My travels within Australia have given me new locations and ideas for stories. I’ve never been a tropical island or beach kind of person, but I did enjoy very much the cultural aspect of visiting New Caledonia and the beauty of the islands. I daresay a billionaire yachtsman may visit New Caledonia in a future novel.
Q. Do you have any expectations of your readers?
I want them to enjoy my stories and getting to know my characters and hopefully feel good when they get to the end.
Q. On your writing journey, what has been the lowest and the most painful moment and vice versa?
I might start with the high point. Finalling in multiple contests and winning first prize in the Emerald Pro at this years RWAus Conference and tied for first in the New Zealand Koru was a tremendous boost. I think that might have made the recent low point even harder. The farther to fall, so to speak. I write what I consider inclusive romances and while they are not bestsellers, I feel very proud of them. They aren’t perfect, but they paint a world I love to exist in. When I was told last month by people on-line that as a white woman I have no right to portray characters of diverse cultural background it triggered a crisis of faith I am still struggling with today.
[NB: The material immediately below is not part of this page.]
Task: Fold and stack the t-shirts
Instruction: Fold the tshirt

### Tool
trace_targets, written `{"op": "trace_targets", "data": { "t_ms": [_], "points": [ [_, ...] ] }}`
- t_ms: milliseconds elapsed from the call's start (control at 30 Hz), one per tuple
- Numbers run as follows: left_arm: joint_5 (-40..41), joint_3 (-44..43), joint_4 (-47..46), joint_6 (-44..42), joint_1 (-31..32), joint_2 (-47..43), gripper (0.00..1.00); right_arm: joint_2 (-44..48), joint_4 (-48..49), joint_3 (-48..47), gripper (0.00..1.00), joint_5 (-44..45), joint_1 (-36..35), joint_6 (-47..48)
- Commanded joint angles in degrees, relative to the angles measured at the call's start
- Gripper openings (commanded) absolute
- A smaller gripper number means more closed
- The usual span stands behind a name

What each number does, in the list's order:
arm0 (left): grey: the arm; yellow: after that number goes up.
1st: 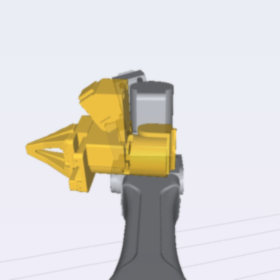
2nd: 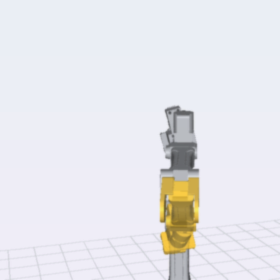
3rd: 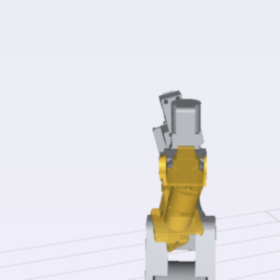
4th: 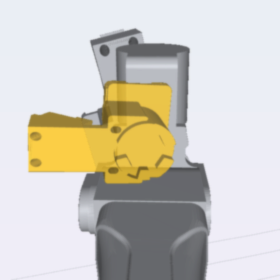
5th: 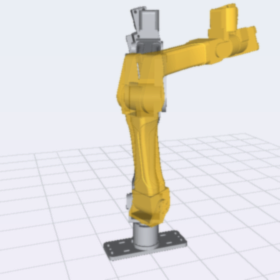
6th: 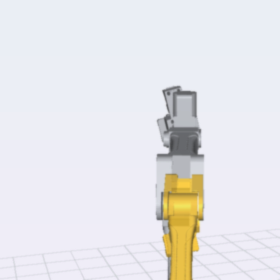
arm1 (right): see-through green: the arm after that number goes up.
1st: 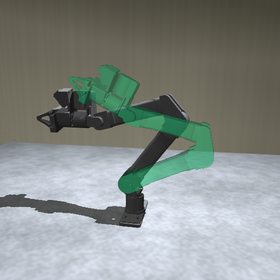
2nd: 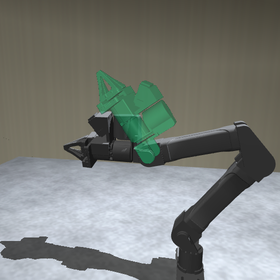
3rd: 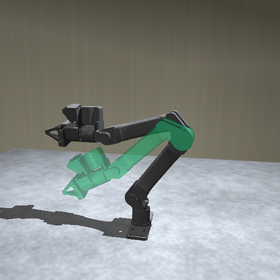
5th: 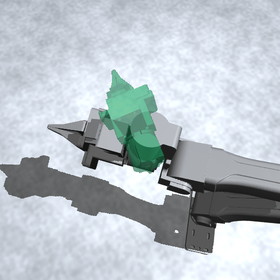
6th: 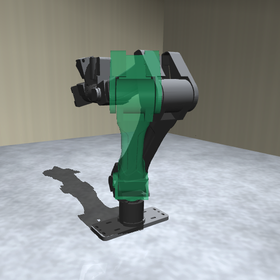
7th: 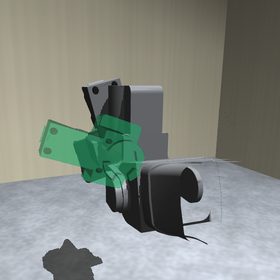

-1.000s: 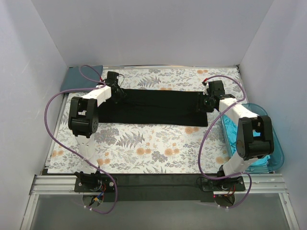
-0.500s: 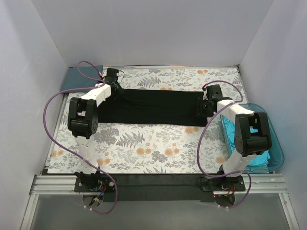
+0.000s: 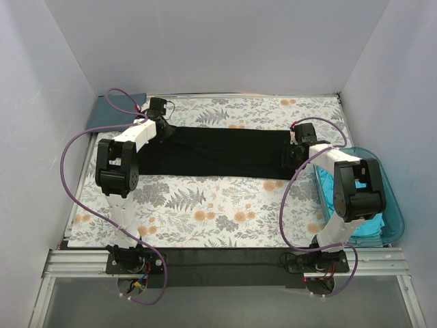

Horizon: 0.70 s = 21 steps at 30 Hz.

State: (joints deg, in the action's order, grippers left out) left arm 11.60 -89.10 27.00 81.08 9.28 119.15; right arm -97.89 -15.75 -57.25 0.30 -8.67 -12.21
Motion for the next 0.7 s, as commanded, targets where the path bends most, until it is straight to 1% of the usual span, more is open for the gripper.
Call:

Q. Where can we find out more about your writing!?
You can find me via my website: http://fionamarsden.com/
or Facebook! https://www.facebook.com/PrincessFionaMarsden/
Opening scene from Beautiful Stranger from the ‘Kiss Me’ Boxset.
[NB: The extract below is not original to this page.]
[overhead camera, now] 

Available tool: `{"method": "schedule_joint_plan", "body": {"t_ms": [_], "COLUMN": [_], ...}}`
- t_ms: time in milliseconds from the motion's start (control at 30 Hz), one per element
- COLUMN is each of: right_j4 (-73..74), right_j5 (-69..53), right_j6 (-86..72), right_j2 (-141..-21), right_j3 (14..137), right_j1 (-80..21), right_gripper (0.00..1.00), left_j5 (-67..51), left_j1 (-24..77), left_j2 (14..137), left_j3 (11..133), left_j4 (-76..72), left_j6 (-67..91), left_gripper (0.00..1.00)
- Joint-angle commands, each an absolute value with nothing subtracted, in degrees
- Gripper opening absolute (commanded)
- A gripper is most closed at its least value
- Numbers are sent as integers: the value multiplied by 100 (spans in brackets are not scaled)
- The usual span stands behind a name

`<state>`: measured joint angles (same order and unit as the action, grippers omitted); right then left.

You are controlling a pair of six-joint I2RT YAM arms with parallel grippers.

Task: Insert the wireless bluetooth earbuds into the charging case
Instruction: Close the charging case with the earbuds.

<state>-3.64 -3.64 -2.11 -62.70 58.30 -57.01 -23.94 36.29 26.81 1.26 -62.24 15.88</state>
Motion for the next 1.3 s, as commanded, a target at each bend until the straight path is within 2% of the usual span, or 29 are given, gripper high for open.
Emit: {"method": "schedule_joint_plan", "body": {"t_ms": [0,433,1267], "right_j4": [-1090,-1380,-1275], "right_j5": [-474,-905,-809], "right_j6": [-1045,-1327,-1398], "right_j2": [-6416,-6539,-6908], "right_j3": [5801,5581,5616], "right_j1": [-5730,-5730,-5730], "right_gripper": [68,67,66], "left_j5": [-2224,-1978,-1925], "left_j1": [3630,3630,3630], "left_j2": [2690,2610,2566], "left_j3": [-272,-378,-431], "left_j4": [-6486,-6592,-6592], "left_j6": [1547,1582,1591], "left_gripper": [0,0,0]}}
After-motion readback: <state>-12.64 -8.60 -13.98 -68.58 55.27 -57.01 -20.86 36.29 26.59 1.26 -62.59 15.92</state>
Caroline Andersson squirmed in her too-tight bridesmaid’s dress. The fitting for the silky, ice-blue gown had been months ago when she’d only recently returned from Sydney after the end of the final Ironwoman series round. If Ethan hadn’t been her brother, Caroline would have said no to the gig. But she owed him big time.
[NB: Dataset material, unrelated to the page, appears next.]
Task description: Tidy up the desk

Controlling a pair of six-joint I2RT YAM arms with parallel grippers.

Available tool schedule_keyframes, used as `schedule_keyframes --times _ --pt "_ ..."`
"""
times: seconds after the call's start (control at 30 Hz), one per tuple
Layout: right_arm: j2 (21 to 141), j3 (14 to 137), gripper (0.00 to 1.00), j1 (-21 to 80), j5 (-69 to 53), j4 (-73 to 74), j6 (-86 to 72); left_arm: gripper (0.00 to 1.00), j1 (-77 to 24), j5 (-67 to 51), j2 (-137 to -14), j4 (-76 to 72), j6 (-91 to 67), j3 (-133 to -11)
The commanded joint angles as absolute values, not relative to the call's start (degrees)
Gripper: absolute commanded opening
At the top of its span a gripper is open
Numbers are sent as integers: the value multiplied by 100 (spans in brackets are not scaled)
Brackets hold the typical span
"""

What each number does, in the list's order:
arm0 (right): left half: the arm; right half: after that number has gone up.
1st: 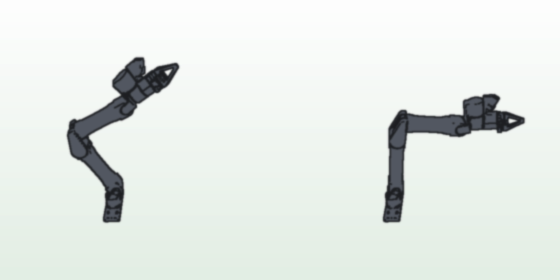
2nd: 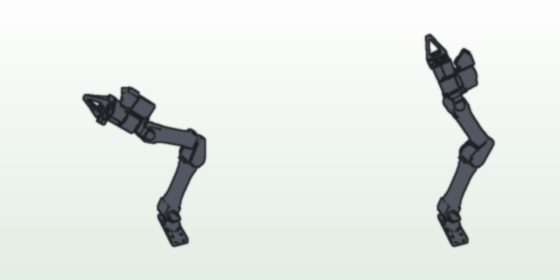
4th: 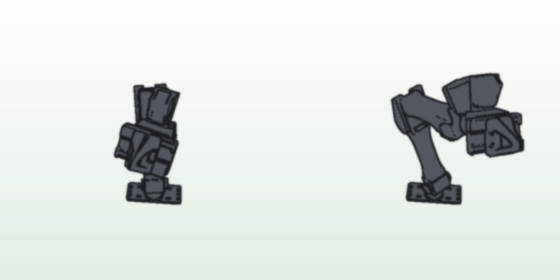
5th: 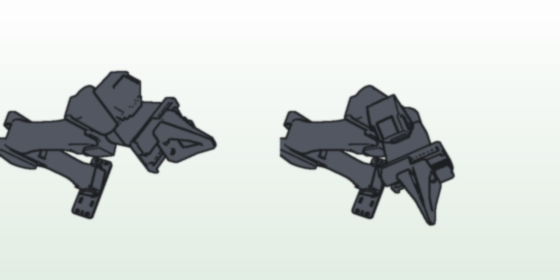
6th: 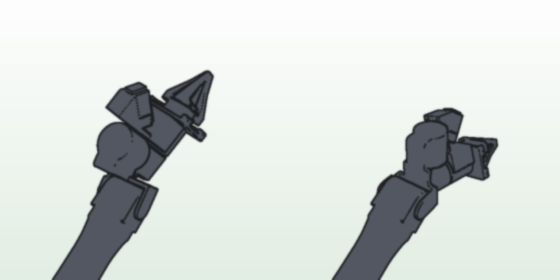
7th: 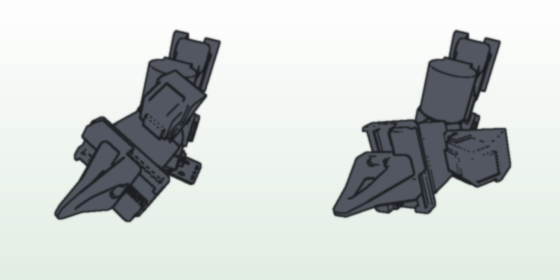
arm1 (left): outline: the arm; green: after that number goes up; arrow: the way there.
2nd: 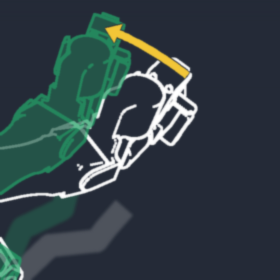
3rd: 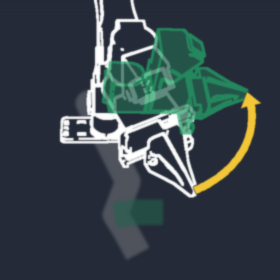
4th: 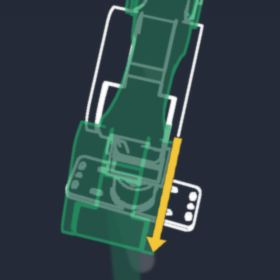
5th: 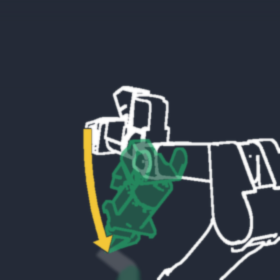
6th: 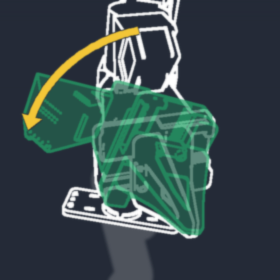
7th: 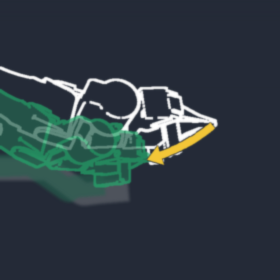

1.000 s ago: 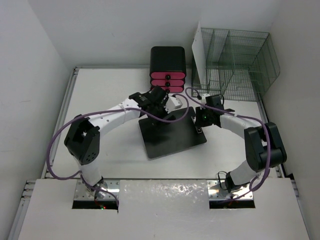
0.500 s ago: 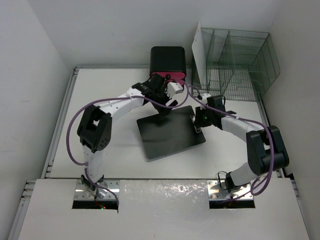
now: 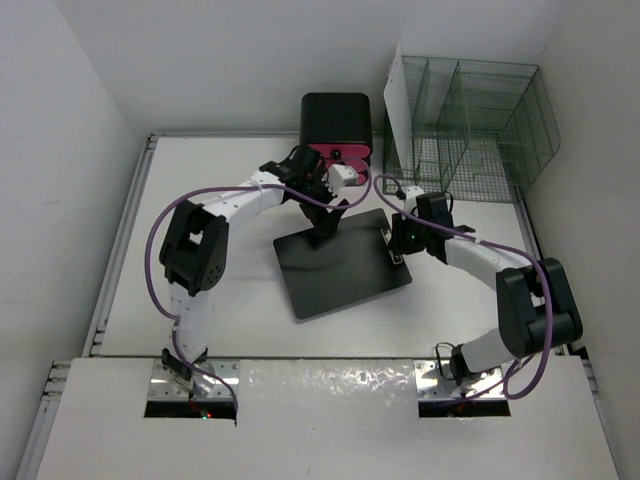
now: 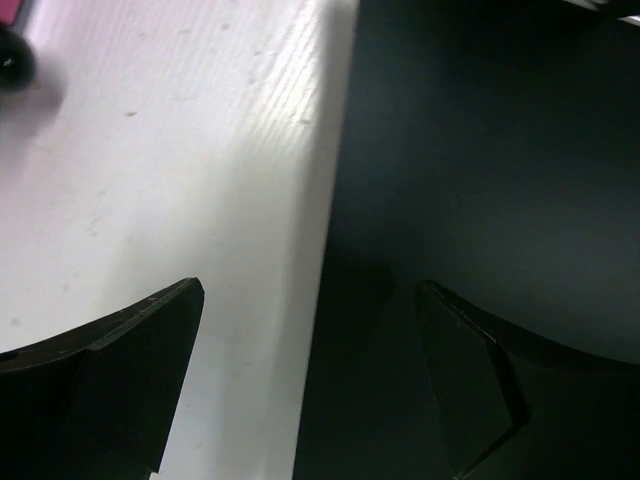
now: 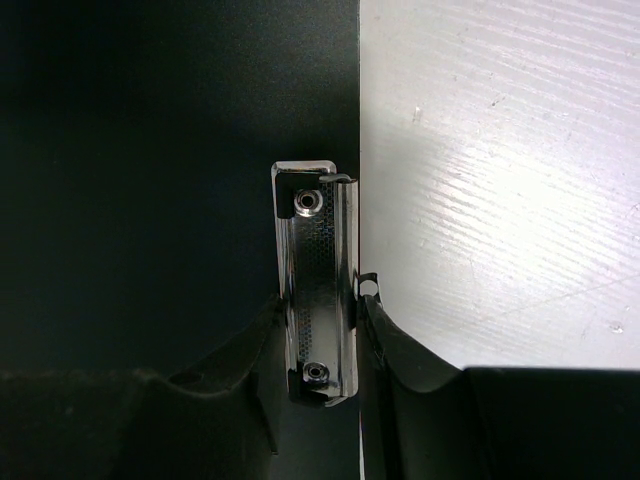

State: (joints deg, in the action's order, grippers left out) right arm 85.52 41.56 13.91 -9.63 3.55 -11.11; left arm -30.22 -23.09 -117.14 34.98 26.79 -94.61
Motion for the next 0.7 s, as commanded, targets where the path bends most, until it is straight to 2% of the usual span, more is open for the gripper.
schedule_keyframes --times 0.0,0.43,0.53,0.57,0.63,0.67 --pt "8218 4131 0 1389 -1020 35 -1090 85 -2971 -2961 -11680 3489 2804 -9448" --pt "8007 3894 0 1389 -1028 -492 -1037 82 -2971 -3664 -12111 3778 2856 -9790" --pt "7946 3841 0 1397 -923 -554 -1028 69 -2971 -3761 -12129 3841 2874 -9774" --pt "7937 3841 0 1389 -905 -589 -1037 58 -2971 -3805 -12138 3876 2909 -9773" --pt "7902 3806 0 1397 -888 -615 -1020 48 -2971 -4059 -12146 4050 2988 -9826" --pt "7901 3788 0 1397 -879 -667 -1020 34 -2971 -4156 -12164 4130 3058 -9844"
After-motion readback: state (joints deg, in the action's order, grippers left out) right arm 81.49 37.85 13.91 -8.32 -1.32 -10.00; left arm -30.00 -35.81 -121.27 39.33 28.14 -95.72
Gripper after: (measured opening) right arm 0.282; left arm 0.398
She’d been thin as a rake, totally exhausted, needing nothing more than a holiday she couldn’t have. It had been only in the last couple of weeks she’d managed to gain weight. Too late to do anything about the dress with its heavily embroidered corsetry.
She evaded the dark-eyed stare of her opposite number in the groomsmen. Fran and Ethan had told her who the best man and the groomsmen would be, but she hadn’t really thought about it until now.
The bridesmaids she knew well. Fran’s cousin Belle playing maid of honour, and a friend from the minister’s office where Fran had worked made up the third. She’d met both women before at various girl’s nights at Fran’s place. Since Fran had moved in with Ethan earlier in the year, and with her own travelling commitments, they hadn’t seen much of each other during the run-up to the wedding. She hadn’t even made it to the wedding rehearsal, running late from a medical appointment.
Now she wished she’d paid more attention, her interest caught by the older groomsman in his tailored dark suit with the way-too-pretty face. The best man was presumably a friend of Ethan’s, a big brawny football type, almost as tall as the groom himself but with honey blonde hair instead of a pale straw like hers and Ethan’s.
The other two were cousins to Fran, Belle’s much older brothers. Which meant she should know both of them. The Li family wasn’t all that big but they were close. Pretty boy must be the eldest brother who lived overseas. Not that the other one wasn’t pretty too. She’d seen him at Fran’s place or family gatherings often enough. Not as tall as the stranger and rounder in the face, he was still old enough to have ignored the younger girls in the family so she’d never got to know him.
The pair looked enough alike to be easily identified as brothers, but there was something about the tall lean guy they’d partnered her with that kept her attention on him.
Maybe it was because he didn’t look like he was enjoying himself. The mouth was a case in point. It could easily be an identity in its own right. The way the ends tucked in spoke of tension, yet the fullness of the bottom lip indicated an innate sensuality. The top lip lacked the usual dip that would turn it into a cupid’s bow, but somehow the smooth upper arc was perfect for his face. It struck her that she’d seen it before, but she couldn’t remember seeing those dark eyes with the amber glints. They were quite spectacular.
Thank you for speaking with us today Fiona!